Task description
Locate and copy each line in the data that contains the word "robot".

**** Extracted material ****

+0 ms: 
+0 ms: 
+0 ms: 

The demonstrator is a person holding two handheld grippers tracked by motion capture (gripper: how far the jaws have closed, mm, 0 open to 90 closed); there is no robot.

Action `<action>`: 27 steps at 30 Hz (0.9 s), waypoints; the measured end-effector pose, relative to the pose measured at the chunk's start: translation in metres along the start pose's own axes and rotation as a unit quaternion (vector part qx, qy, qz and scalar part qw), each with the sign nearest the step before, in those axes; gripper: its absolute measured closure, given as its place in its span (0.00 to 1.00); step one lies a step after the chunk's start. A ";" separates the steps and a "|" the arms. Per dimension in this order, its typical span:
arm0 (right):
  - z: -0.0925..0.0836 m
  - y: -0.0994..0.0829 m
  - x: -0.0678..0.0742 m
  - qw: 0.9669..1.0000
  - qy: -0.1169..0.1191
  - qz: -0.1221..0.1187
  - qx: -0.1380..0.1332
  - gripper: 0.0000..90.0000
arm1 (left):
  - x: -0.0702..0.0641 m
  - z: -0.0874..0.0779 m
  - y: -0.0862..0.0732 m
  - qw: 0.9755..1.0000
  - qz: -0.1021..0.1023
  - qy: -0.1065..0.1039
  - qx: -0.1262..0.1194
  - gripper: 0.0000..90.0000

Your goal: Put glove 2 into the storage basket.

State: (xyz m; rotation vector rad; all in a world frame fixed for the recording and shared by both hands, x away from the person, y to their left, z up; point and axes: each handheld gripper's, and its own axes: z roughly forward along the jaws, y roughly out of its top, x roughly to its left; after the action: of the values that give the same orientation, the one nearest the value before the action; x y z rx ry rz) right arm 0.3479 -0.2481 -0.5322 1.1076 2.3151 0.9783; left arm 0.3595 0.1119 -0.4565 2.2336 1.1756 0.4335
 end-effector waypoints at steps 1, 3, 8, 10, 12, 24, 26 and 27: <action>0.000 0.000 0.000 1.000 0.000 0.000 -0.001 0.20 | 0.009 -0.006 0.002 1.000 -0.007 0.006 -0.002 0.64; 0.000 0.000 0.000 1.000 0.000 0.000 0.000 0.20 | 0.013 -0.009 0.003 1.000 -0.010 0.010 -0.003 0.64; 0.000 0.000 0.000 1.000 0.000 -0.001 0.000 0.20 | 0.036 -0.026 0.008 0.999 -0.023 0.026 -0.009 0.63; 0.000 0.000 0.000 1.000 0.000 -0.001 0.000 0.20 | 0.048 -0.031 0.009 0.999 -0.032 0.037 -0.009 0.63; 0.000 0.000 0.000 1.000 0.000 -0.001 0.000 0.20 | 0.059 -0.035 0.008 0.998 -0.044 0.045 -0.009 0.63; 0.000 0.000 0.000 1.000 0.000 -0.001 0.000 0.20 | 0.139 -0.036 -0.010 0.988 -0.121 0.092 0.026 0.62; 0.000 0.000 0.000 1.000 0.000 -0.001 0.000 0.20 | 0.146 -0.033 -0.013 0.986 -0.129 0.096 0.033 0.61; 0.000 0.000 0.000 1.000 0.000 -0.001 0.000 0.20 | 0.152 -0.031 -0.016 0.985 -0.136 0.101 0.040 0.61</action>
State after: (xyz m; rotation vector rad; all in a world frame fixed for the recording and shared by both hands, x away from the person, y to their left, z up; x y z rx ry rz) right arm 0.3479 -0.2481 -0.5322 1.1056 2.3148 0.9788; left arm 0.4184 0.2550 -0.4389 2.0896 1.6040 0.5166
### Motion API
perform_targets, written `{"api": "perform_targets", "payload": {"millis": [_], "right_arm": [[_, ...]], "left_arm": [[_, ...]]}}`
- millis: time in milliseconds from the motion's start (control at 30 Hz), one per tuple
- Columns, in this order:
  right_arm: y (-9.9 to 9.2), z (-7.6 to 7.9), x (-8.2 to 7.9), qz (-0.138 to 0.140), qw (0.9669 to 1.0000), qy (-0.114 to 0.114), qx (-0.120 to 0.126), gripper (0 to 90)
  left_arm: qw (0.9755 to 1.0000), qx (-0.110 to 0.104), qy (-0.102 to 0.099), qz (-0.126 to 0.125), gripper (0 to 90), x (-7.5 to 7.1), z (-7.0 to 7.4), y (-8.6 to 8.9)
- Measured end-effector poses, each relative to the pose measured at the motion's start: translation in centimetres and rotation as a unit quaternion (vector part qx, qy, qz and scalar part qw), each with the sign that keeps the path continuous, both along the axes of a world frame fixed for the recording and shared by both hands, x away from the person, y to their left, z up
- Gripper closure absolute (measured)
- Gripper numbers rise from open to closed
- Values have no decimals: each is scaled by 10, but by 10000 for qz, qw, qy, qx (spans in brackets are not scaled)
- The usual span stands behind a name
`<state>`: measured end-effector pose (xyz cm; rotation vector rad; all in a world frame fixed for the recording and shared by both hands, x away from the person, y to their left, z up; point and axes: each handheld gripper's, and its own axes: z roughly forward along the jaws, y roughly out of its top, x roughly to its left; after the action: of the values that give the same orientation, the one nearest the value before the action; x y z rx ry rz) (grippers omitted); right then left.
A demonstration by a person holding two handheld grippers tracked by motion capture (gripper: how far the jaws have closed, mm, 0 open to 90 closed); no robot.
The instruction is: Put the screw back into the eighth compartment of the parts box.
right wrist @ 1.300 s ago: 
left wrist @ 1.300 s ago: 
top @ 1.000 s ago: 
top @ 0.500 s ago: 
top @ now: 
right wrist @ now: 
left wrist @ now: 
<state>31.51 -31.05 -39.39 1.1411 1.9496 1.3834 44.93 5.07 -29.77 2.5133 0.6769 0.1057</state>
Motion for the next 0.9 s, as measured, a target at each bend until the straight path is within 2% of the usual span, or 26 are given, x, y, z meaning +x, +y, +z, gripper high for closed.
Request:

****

Answer space
The demonstrator is a person holding two handheld grippers tracked by motion capture (gripper: how far the jaws have closed, mm, 0 open to 90 closed); there is no robot.
A demonstration by a person holding two handheld grippers tracked by motion capture (gripper: how far the jaws have closed, mm, 0 open to 90 closed); no robot.

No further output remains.